Testing for reality, not for compliance
Compliance frameworks emphasize operational resilience, but checklists alone don’t prepare firms for real-world disruptions. The goal isn’t just passing an audit—it’s maintaining continuity and business trust when your systems go offline.
“Many organizations approach resilience and business continuity in a bureaucratic way – writing about it more than they actually do it. They create policies, procedures, and documents, but resilience isn’t built on paperwork. It’s built on practice,” Jašinskas notes.
True resilience comes from repetition – from realistic, sometimes uncomfortable testing that exposes weak points and teaches teams how to respond. And the irony is that no real incident ever unfolds exactly like the scenario you’ve rehearsed. But the real value of testing lies in learning how to solve problems – recognizing patterns, finding causes, and restoring order when plans no longer apply. Companies that regularly test and adjust recover faster, communicate more effectively, and experience less business disruption when it strikes.
Building a culture of resilience
Actual readiness extends beyond IT. Finance, operations, customer support, and communications all play a role in minimizing impact.
What defines a resilient organization?
- Prepared teams who know their responsibilities and have their deputies assigned and trained.
- Tested procedures that reflect the current tech environment.
- Transparent communication with partners and clients during incidents.

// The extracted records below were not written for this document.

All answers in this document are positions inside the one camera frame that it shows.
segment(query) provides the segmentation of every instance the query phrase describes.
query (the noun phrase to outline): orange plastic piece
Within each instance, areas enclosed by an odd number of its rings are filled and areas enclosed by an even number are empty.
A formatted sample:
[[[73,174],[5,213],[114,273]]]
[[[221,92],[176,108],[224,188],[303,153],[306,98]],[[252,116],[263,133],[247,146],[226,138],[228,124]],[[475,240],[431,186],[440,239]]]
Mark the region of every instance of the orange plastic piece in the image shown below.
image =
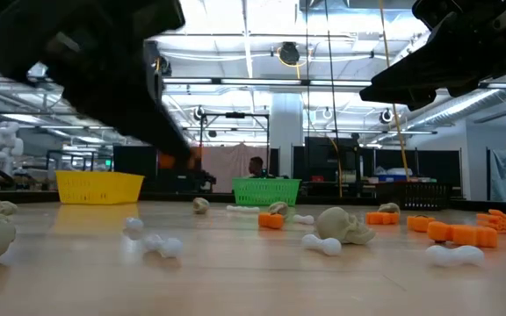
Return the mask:
[[[262,212],[259,214],[259,226],[280,229],[285,225],[285,217],[280,214]]]
[[[462,246],[497,248],[497,231],[491,227],[448,225],[434,221],[429,223],[427,234],[436,242],[452,241]]]
[[[434,218],[423,215],[408,216],[408,229],[411,229],[418,233],[427,233],[429,223],[433,221],[435,221]]]
[[[399,223],[399,213],[368,212],[366,214],[367,225],[397,225]]]
[[[489,210],[489,214],[477,214],[480,226],[491,227],[499,233],[506,233],[506,214],[498,210]]]

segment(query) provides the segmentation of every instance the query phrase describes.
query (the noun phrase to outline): humanoid robot
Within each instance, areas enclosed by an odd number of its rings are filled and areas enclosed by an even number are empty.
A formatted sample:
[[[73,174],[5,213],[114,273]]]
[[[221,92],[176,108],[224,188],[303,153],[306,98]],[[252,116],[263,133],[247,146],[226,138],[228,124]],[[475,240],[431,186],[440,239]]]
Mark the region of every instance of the humanoid robot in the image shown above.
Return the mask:
[[[23,140],[17,137],[17,122],[2,122],[0,125],[0,169],[12,176],[15,157],[23,154]]]

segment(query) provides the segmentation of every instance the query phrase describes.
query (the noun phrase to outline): plastic basket
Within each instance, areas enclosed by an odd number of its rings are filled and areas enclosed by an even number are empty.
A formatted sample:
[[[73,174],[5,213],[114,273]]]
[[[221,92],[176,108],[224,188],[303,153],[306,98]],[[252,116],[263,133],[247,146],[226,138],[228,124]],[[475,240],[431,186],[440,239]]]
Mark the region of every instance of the plastic basket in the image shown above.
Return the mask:
[[[275,202],[286,202],[294,206],[300,180],[234,178],[232,184],[235,202],[238,205],[271,205]]]
[[[378,183],[381,204],[396,203],[402,210],[440,211],[448,208],[452,187],[442,183]]]
[[[120,172],[56,171],[60,201],[64,204],[114,205],[134,203],[144,176]]]

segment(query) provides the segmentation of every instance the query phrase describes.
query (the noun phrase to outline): white wall
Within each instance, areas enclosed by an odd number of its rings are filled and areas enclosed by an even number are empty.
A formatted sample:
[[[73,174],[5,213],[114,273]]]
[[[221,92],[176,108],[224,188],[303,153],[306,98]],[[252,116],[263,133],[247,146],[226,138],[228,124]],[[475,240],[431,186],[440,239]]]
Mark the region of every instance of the white wall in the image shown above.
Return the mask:
[[[487,148],[506,149],[506,126],[475,124],[460,120],[453,127],[438,128],[437,135],[417,135],[407,148],[422,150],[460,150],[462,148],[462,191],[469,200],[488,198]]]
[[[460,120],[452,127],[440,127],[435,135],[415,135],[406,144],[407,150],[457,150],[461,151],[462,194],[470,197],[470,172],[467,164],[466,121]]]

- Continuous improvement after every drill or real disruption.
“In practice, resilience has to become a habit,” Jašinskas emphasizes. “If you only think about continuity once a year, you’re already behind.”
Embedding resilience thinking into everyday operations—rather than treating it as a once-a-year compliance task—is what separates proactive organizations from those caught off guard.
As Archilochus said, “We don’t rise to the level of our expectations; we fall to the level of our training.” Outages and cyber incidents aren’t going away, but their impact can be mitigated. Companies that recover fastest share one thing in common: they train, test, and adapt continuously.